While we wait, we talk about politics, about the totally insane role vodka has played in Russian history. Stalin used it as a truth serum and a torture device. Gorbachev assured himself the displeasure of the people by undertaking a temperance campaign as his first official act. Peter the Great really liked to party. According to a new book titled Vodka Politics, Peter’s travesty of a court—a group he dubbed the Drunken Council of Fools and Jesters—commonly enjoyed noontime luncheons at which everyone got wasted before the soup course and stayed that way for three or four days. Gary thinks that Dan Savage’s boycott of Russian vodka (on the grounds of Putin’s anti-gay measures) is a nice symbolic gesture that won’t change a thing: “If you could boycott natural gas, now that would be something.”

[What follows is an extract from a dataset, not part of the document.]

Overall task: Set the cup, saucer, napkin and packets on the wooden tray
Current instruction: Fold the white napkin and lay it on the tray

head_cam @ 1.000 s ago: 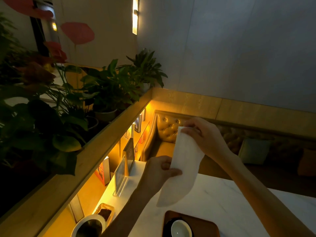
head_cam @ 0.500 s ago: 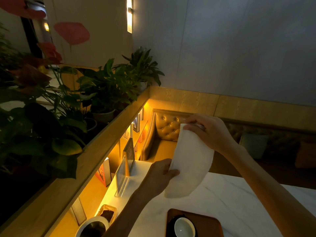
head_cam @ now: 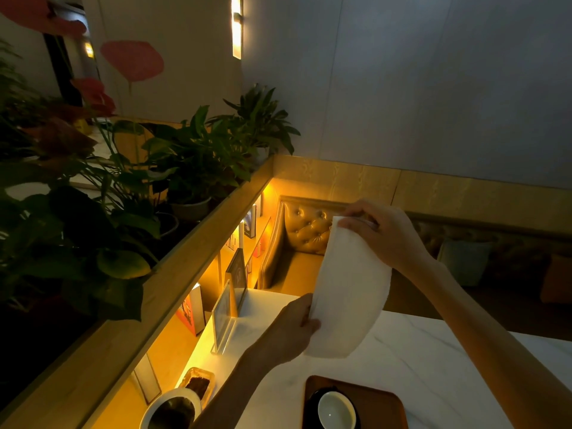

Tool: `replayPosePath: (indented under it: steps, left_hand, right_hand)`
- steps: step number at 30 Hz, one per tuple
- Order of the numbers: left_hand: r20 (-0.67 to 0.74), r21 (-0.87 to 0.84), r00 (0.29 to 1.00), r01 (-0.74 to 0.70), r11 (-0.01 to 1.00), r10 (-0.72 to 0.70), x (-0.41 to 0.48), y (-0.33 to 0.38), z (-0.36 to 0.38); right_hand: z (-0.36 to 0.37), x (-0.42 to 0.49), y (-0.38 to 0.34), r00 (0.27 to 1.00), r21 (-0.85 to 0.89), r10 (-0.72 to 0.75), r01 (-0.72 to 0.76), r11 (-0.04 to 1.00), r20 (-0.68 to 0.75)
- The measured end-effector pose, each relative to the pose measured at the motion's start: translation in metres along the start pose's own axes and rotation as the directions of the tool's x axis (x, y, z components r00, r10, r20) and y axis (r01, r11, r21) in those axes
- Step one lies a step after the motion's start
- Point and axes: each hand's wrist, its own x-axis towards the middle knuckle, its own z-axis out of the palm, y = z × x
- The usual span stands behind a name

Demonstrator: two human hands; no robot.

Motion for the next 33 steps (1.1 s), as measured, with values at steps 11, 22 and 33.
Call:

The kitchen is slow—“Now I’m really dying to drink this”—and while we wait, Gary scrolls through the photos on his phone. These are mostly pictures of his 3-month-old kid, and we chat about our sons while he searches for a photo of himself sloppily embracing an old friend after a recent vodka night. The image illustrates his memoir’s hairy intimacy—“the kind of candor you get at 5 in the morning after two bottles of vodka have been drunk by two men. You just open up. Don’t try this at home.”
The zakuski arrive and he raises a toast: “To all socialists everywhere and also de Blasio.” We eat meat dumplings and pickled mushrooms and herring under the coat, which involves fish smothered in sour cream and je ne sais quoi: “It’s one of the sadder things, but I love it,” he says, and then he raises a glass to the fish: “Here’s to herring … It’s really kept Russia going all these years.”
I didn’t know we were going to keep going with the toasts. “Endless toasts,” he says. “It’s so annoying, but it has to be done.”
Getting in on the toasting action, I lift my glass: “To the good health of your son—”
“To Johnny and to Felix,” he interrupts. “May they get into Saint Ann’s or whatever the hell.”
We settle the tab. He notes with pleasure the lesbian couple beside us as a happy affront to Putin—“Take that, Sochi”—and crosses 52nd Street and into an earlier phase of life. We head into the Russian Samovar. “I haven’t been back in years.”